# [How to complete this task]
Comb the records below for the string "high" and copy each line where it turns up.

(Exercise inputs begins)

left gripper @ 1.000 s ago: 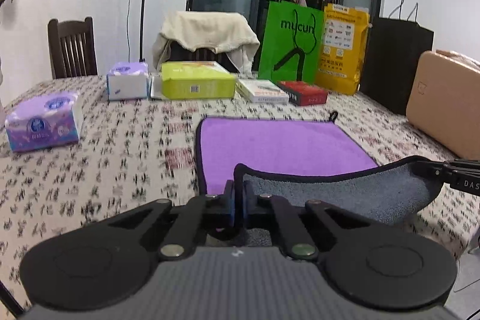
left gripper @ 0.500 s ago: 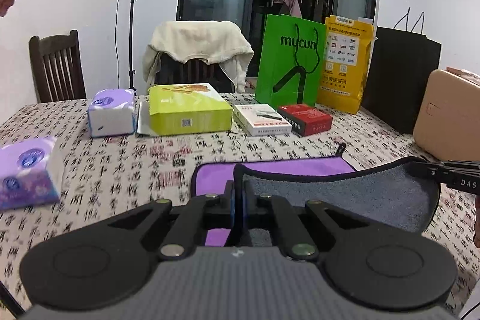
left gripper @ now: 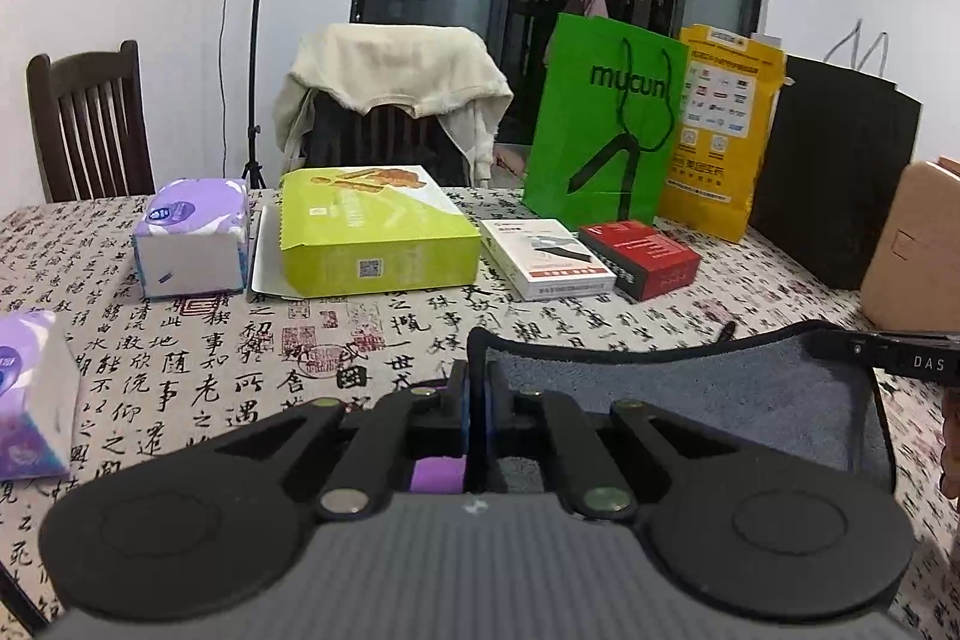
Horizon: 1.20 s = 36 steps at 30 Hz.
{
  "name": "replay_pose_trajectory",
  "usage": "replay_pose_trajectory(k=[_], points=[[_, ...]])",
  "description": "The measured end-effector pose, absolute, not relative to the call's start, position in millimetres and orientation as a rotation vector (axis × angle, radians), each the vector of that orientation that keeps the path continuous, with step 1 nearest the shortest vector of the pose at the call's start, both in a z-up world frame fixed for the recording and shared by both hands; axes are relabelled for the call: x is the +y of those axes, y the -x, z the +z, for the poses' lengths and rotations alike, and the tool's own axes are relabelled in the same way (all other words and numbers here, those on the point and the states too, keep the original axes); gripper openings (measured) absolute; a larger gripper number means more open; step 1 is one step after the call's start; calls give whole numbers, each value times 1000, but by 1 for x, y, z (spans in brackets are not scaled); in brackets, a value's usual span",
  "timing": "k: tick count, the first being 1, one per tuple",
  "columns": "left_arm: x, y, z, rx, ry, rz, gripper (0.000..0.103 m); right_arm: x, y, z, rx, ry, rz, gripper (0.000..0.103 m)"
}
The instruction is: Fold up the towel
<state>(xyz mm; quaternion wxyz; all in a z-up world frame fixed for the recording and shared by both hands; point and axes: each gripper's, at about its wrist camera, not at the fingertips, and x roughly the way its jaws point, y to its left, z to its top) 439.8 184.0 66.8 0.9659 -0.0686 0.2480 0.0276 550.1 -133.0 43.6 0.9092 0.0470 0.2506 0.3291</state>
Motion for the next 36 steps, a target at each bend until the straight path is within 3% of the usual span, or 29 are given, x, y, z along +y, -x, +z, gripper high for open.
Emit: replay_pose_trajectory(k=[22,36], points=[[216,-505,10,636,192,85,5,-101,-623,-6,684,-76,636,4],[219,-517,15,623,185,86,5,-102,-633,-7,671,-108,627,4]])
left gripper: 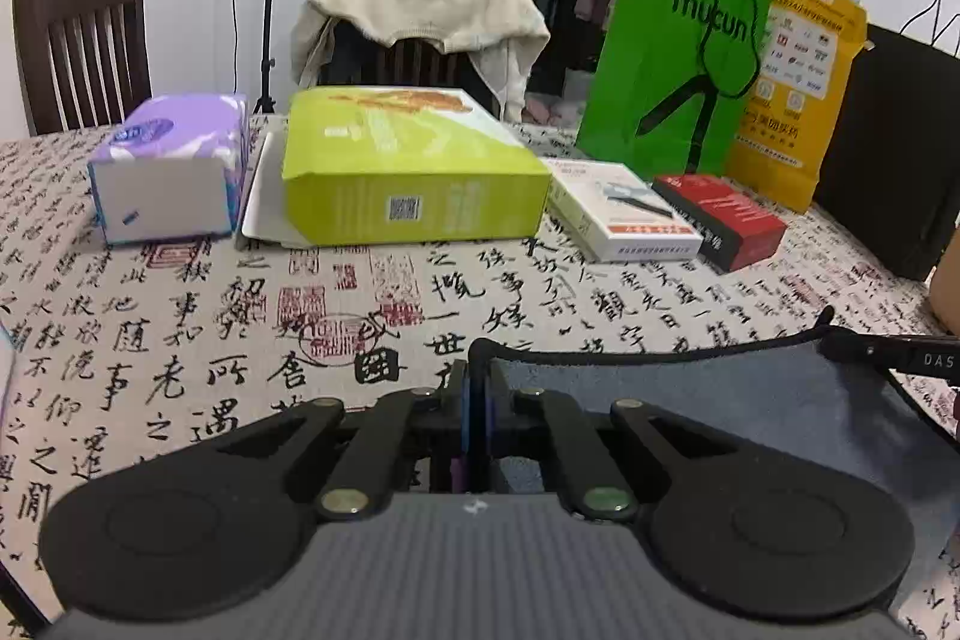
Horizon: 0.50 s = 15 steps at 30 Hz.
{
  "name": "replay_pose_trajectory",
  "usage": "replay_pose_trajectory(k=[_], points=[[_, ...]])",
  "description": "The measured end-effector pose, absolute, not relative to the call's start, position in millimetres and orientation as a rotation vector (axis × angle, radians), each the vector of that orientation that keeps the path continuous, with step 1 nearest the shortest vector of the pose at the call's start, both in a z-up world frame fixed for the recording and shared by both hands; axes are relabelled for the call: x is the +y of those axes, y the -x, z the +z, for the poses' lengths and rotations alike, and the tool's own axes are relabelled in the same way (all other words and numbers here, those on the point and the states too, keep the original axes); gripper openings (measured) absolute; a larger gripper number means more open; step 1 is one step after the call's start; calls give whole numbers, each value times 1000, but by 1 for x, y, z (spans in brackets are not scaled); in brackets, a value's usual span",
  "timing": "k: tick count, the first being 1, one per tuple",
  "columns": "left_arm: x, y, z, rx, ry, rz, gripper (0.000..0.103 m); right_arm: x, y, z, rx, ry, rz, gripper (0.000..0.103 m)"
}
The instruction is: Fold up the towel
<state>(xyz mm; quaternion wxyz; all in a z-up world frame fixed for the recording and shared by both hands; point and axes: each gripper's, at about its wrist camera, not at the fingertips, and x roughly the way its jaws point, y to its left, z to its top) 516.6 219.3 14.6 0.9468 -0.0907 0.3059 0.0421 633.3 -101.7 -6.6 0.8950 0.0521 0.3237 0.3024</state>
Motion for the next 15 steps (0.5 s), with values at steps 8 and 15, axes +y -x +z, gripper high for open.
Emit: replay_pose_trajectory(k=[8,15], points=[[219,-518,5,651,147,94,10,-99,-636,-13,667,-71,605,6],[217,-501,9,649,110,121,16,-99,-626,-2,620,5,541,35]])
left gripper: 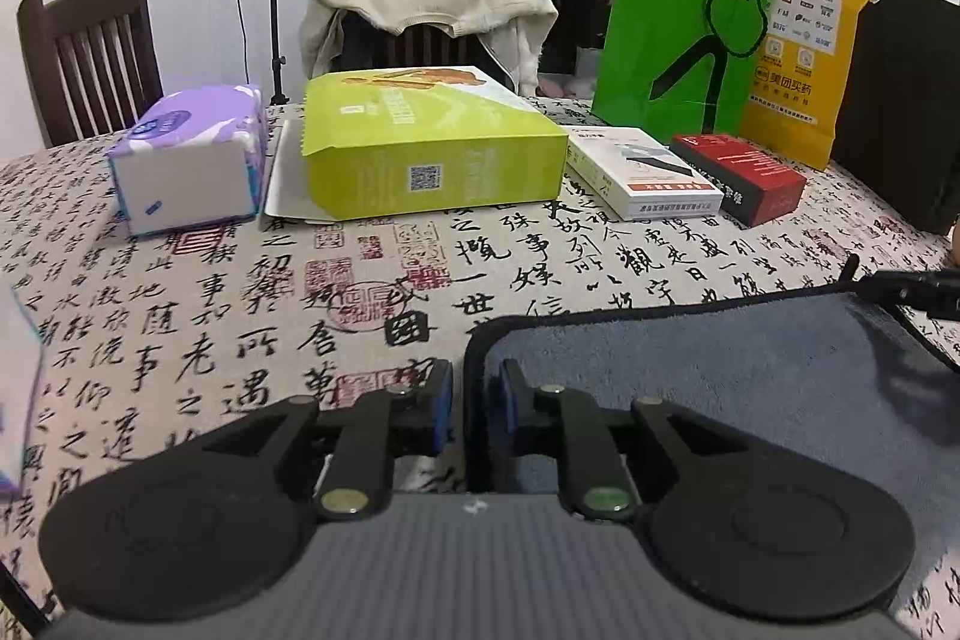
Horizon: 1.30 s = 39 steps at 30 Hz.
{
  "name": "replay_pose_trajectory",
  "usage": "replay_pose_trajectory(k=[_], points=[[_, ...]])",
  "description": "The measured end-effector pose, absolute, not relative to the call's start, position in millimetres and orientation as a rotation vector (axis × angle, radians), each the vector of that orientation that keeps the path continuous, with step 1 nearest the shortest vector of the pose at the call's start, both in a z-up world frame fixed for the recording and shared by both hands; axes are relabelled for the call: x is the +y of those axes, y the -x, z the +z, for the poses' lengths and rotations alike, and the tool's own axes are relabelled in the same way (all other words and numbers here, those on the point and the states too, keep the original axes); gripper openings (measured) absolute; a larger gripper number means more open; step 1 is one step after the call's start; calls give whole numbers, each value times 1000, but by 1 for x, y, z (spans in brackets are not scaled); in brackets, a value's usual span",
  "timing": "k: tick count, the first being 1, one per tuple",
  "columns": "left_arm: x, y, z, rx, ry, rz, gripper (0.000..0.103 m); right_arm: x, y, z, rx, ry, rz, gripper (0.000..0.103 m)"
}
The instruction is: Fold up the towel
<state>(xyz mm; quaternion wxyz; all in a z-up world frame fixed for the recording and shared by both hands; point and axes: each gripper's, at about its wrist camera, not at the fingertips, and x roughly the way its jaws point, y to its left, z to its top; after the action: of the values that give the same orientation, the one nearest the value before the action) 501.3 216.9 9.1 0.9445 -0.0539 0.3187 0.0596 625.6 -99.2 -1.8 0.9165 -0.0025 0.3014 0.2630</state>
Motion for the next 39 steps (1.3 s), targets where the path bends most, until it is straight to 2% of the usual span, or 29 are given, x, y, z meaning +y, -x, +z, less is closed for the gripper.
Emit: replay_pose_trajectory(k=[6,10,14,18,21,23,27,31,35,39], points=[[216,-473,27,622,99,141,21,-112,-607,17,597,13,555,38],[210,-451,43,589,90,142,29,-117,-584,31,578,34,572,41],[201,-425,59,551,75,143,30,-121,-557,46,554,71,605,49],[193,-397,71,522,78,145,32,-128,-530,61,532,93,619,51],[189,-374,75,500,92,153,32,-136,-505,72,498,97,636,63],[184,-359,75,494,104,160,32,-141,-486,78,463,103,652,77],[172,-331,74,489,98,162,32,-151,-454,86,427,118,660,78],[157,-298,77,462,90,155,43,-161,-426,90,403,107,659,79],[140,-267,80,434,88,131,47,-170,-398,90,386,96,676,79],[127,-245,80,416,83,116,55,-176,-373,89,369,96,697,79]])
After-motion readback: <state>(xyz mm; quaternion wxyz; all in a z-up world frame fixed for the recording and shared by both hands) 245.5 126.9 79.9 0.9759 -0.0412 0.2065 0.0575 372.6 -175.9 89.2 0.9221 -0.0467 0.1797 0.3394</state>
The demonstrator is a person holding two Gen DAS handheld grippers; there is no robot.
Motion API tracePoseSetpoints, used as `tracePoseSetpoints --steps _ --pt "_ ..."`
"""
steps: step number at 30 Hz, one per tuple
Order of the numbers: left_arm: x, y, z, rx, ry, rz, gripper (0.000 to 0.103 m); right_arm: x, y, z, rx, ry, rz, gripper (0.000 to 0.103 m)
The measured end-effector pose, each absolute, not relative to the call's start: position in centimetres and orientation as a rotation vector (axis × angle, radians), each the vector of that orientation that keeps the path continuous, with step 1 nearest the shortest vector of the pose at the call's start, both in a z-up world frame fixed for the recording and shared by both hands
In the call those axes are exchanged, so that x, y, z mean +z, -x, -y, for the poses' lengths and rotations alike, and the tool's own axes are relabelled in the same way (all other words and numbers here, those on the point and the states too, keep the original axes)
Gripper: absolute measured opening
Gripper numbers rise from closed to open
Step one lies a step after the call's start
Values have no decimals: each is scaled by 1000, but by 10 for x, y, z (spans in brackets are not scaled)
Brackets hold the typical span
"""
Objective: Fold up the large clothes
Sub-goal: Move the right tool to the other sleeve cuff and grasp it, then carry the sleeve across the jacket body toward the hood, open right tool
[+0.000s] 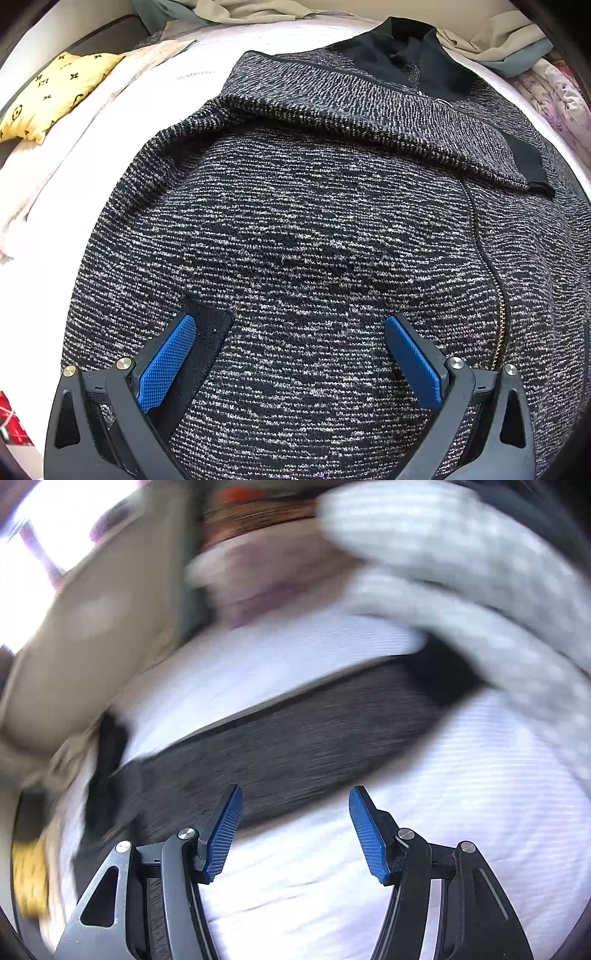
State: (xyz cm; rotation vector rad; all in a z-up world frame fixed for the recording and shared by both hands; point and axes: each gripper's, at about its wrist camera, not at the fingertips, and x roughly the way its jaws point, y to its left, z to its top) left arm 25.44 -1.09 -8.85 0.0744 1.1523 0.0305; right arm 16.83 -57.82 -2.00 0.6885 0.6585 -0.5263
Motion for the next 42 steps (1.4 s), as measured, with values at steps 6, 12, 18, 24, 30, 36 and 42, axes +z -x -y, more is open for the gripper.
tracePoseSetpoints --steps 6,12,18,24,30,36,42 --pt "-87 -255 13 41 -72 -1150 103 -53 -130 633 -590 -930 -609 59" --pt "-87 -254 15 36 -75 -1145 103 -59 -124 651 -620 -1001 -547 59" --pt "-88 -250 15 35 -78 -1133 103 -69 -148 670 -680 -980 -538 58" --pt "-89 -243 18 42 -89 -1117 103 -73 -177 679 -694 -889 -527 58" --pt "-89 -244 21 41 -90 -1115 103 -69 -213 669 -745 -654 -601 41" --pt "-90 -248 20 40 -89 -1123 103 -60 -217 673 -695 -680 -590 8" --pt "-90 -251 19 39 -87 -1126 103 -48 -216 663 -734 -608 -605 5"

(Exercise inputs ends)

# [Finished exercise]
Motion for the next 36 steps, a target at each bend until the straight path is within 3% of the usual span, or 29 are given, x, y, z along +y, -x, +z, gripper high for open.
Motion for the next 15 steps (0.5 s), with values at steps 8 and 15, axes +y -x +z, gripper high for open.

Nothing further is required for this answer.